GIVEN INFORMATION ▸

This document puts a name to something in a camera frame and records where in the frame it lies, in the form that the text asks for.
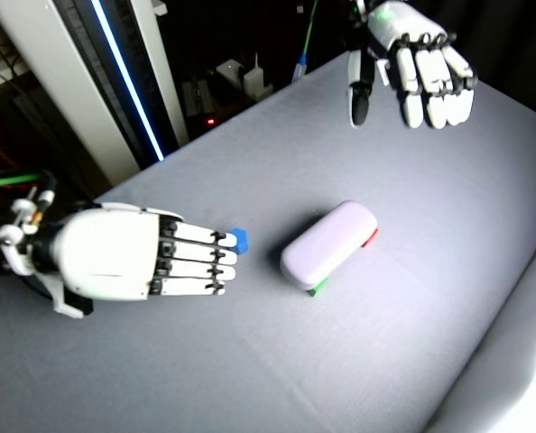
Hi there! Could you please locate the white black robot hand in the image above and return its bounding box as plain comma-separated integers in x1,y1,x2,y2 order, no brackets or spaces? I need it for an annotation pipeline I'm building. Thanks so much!
52,200,241,303
347,0,479,131

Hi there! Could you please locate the lilac glasses case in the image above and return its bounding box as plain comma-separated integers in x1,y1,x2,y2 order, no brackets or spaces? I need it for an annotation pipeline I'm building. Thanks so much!
280,199,379,290

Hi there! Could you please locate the blue block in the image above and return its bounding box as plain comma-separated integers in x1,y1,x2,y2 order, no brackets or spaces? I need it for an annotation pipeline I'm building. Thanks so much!
227,227,250,256

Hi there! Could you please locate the white bottle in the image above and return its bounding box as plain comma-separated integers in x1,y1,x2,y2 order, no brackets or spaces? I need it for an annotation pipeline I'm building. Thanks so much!
243,52,274,99

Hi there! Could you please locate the black device with red light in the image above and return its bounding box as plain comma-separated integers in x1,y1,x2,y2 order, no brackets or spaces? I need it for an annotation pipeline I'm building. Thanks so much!
180,77,219,127

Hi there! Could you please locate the white power adapter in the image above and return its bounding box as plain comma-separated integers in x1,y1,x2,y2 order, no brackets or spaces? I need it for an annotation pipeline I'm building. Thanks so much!
216,58,245,88

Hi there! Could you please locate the grey table cloth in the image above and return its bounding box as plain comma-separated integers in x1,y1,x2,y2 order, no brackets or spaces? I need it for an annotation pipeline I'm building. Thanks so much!
0,49,536,433

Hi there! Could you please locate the white column with light strip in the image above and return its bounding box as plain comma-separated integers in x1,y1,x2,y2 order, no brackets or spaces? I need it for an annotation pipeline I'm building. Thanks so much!
0,0,190,175

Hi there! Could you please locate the green block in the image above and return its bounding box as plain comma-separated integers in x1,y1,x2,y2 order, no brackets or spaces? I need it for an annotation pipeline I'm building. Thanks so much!
306,275,331,299

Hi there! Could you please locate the thin green hanging cable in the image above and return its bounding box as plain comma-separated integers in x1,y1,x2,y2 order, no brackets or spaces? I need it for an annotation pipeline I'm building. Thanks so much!
300,0,320,58

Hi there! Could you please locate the blue white cable connector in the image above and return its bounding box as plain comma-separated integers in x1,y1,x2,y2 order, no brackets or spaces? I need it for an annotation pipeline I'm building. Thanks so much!
291,53,310,83

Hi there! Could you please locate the thick green arm cable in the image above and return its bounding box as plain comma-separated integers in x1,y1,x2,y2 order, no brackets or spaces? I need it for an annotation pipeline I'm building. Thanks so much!
0,172,44,189

DIRECTIONS ▸ Print all of the entries word for word. Skip any images they contain.

SOLUTION FOR THIS TASK ▸
This document puts a name to something in a camera frame and records where in the frame it lies, in the form that the text asks for.
Hi there! Could you please locate the white black robot hand in the image above and return its bounding box as plain comma-separated integers in x1,y1,x2,y2 order, no brackets or spaces? I need it for an annotation pipeline I'm building. Thanks so much!
52,200,241,303
347,0,479,131

Hi there! Could you please locate the lilac glasses case in the image above and return its bounding box as plain comma-separated integers in x1,y1,x2,y2 order, no brackets or spaces? I need it for an annotation pipeline I'm building. Thanks so much!
280,199,379,290

Hi there! Could you please locate the blue block in the image above and return its bounding box as plain comma-separated integers in x1,y1,x2,y2 order, no brackets or spaces? I need it for an annotation pipeline I'm building. Thanks so much!
227,227,250,256

Hi there! Could you please locate the white bottle in the image above and return its bounding box as plain comma-separated integers in x1,y1,x2,y2 order, no brackets or spaces? I need it for an annotation pipeline I'm building. Thanks so much!
243,52,274,99

Hi there! Could you please locate the black device with red light in the image above and return its bounding box as plain comma-separated integers in x1,y1,x2,y2 order, no brackets or spaces? I need it for an annotation pipeline I'm building. Thanks so much!
180,77,219,127

Hi there! Could you please locate the white power adapter in the image above and return its bounding box as plain comma-separated integers in x1,y1,x2,y2 order, no brackets or spaces? I need it for an annotation pipeline I'm building. Thanks so much!
216,58,245,88

Hi there! Could you please locate the grey table cloth in the image above and return its bounding box as plain comma-separated integers in x1,y1,x2,y2 order, no brackets or spaces? I need it for an annotation pipeline I'm building. Thanks so much!
0,49,536,433

Hi there! Could you please locate the white column with light strip in the image above and return its bounding box as plain comma-separated integers in x1,y1,x2,y2 order, no brackets or spaces? I need it for an annotation pipeline I'm building. Thanks so much!
0,0,190,175

Hi there! Could you please locate the green block in the image above and return its bounding box as plain comma-separated integers in x1,y1,x2,y2 order, no brackets or spaces? I need it for an annotation pipeline I'm building. Thanks so much!
306,275,331,299

Hi there! Could you please locate the thin green hanging cable in the image above and return its bounding box as plain comma-separated integers in x1,y1,x2,y2 order, no brackets or spaces? I need it for an annotation pipeline I'm building. Thanks so much!
300,0,320,58

Hi there! Could you please locate the blue white cable connector in the image above and return its bounding box as plain comma-separated integers in x1,y1,x2,y2 order, no brackets or spaces? I need it for an annotation pipeline I'm building. Thanks so much!
291,53,310,83

Hi there! Could you please locate the thick green arm cable in the image above and return its bounding box as plain comma-separated integers in x1,y1,x2,y2 order, no brackets or spaces? I need it for an annotation pipeline I'm building. Thanks so much!
0,172,44,189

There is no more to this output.